* _Requirement_: Would you please transcribe, exactly as written, the lines of the entries below starting at the one that holds "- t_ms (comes" and ending at the one that holds "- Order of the", both included?

*** Records ***

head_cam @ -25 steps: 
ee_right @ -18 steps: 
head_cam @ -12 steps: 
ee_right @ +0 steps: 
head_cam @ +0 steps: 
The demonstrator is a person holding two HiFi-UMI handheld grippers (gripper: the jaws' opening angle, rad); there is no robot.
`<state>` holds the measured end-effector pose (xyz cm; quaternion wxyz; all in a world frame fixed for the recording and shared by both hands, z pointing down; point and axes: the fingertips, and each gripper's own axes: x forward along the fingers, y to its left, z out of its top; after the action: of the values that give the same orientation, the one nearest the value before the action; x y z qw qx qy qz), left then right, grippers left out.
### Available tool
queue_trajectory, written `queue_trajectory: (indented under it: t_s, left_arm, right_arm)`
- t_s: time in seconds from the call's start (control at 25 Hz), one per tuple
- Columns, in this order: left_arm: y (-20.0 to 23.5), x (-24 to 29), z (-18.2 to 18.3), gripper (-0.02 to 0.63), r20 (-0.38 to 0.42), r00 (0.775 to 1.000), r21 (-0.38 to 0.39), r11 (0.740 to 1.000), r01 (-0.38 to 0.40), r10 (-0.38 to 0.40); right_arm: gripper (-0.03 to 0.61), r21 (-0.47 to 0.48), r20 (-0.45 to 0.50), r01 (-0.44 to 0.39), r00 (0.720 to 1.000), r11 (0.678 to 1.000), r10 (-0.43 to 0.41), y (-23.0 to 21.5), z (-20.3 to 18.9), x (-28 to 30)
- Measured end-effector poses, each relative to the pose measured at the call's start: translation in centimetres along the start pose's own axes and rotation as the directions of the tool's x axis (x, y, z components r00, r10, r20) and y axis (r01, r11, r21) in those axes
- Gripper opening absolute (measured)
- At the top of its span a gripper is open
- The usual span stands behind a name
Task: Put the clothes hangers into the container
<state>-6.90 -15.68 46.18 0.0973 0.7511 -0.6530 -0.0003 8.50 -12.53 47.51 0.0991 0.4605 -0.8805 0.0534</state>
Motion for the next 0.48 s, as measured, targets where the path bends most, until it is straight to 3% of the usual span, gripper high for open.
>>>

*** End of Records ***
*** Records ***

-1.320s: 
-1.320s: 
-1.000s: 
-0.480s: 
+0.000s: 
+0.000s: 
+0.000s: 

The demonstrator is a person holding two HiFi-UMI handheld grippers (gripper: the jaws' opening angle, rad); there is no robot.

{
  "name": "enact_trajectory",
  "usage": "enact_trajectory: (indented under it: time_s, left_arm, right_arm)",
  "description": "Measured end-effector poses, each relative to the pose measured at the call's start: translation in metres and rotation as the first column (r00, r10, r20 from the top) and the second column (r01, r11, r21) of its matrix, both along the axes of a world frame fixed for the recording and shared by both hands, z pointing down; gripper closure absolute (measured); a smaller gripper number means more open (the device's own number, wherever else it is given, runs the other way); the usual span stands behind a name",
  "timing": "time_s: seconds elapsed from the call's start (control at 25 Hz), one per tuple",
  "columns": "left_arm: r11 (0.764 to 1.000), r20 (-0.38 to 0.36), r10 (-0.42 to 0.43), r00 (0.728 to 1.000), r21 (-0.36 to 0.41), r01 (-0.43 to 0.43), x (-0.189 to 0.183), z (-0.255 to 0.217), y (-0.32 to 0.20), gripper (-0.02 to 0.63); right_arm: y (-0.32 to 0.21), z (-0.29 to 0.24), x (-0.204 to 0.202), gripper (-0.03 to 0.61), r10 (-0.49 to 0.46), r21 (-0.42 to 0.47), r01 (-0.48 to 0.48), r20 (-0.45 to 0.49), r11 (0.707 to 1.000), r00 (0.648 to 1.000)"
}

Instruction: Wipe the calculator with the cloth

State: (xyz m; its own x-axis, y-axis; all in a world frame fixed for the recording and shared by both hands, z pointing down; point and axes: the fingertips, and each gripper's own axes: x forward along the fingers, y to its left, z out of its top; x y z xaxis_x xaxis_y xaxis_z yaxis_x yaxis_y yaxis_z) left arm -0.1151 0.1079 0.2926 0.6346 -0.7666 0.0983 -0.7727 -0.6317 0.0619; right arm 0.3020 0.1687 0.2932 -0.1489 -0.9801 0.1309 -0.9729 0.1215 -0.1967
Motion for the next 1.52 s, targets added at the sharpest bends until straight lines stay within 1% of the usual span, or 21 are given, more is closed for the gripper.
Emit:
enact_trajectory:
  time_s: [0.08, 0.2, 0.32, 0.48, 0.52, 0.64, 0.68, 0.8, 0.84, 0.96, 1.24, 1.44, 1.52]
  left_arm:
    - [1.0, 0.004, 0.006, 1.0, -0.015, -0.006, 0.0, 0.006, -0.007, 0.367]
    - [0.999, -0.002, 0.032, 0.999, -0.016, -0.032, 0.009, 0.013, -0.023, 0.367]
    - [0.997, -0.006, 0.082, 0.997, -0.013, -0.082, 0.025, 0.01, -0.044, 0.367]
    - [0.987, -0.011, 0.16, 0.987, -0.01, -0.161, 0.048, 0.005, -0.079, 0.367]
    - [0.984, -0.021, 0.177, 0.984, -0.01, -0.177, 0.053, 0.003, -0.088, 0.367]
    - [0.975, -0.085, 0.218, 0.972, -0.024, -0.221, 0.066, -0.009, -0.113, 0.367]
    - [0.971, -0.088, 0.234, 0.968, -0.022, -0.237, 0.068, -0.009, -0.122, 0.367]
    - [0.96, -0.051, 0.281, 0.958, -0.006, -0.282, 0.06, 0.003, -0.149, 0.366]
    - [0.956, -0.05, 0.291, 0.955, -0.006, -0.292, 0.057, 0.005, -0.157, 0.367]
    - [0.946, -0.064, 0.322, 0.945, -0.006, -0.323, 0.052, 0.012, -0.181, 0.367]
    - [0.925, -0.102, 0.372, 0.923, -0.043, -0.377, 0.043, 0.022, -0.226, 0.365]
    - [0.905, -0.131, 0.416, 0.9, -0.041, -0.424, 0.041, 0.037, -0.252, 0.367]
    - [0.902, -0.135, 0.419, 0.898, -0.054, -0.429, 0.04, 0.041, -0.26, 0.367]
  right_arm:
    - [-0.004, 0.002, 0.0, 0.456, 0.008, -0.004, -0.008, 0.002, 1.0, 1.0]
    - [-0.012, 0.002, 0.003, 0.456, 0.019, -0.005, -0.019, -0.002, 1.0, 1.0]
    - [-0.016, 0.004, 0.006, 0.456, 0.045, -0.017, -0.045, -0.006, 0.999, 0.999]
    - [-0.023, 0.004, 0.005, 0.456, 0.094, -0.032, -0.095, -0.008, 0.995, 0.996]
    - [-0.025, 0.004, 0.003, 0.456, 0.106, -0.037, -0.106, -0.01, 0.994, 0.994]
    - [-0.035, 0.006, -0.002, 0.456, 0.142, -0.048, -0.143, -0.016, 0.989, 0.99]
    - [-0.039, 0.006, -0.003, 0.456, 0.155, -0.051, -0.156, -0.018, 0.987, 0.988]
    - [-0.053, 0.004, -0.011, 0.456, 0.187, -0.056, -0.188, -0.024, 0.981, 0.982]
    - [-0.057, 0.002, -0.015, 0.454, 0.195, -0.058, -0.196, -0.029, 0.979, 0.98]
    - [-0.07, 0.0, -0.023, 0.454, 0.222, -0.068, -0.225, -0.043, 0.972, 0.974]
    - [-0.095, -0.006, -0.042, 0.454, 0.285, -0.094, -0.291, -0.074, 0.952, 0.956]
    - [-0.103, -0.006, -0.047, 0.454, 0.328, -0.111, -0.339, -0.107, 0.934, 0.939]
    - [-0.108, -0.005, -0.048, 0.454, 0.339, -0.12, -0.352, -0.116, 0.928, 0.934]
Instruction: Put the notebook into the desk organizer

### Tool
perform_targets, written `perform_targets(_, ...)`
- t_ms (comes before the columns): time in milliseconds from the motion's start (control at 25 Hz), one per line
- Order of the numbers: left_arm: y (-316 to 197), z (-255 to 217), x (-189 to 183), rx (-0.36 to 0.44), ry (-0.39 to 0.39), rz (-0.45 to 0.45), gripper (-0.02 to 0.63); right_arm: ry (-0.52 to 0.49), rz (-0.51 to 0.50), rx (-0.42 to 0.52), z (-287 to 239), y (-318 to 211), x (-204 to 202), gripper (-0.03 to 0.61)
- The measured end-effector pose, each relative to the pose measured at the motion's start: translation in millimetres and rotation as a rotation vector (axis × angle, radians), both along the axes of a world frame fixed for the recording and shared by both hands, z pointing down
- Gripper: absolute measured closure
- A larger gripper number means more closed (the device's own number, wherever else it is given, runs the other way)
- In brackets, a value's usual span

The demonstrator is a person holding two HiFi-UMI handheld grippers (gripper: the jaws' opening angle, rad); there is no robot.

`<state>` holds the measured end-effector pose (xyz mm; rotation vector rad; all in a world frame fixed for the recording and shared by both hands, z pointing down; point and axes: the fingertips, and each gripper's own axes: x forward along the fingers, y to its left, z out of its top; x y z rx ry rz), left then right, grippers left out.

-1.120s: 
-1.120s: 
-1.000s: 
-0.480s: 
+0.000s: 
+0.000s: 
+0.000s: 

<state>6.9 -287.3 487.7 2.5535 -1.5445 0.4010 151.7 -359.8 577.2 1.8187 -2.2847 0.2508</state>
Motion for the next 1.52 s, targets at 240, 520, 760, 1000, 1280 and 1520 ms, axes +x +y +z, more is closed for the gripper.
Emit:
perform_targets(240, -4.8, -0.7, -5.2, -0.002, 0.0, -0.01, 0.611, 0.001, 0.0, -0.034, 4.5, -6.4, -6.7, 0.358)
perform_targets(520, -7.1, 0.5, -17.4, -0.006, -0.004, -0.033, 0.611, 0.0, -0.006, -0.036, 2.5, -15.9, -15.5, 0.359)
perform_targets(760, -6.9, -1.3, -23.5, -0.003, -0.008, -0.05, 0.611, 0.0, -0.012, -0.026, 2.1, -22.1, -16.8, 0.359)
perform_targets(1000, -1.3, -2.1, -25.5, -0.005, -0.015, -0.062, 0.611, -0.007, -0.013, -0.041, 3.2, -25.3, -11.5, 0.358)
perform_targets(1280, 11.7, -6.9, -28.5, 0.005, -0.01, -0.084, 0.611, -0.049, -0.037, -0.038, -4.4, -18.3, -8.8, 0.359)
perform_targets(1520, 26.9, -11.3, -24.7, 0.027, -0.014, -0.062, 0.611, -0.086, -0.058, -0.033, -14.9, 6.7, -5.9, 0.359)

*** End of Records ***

* _Response area_:
- t_ms (comes before the columns): time in milliseconds from the motion's start (control at 25 Hz), one per line
- Order of the numbers: left_arm: y (-316 to 197), z (-255 to 217), x (-189 to 183), rx (-0.36 to 0.44), ry (-0.39 to 0.39), rz (-0.45 to 0.45), gripper (-0.02 to 0.63); right_arm: ry (-0.52 to 0.49), rz (-0.51 to 0.50), rx (-0.42 to 0.52), z (-287 to 239), y (-318 to 211), x (-204 to 202), gripper (-0.03 to 0.61)

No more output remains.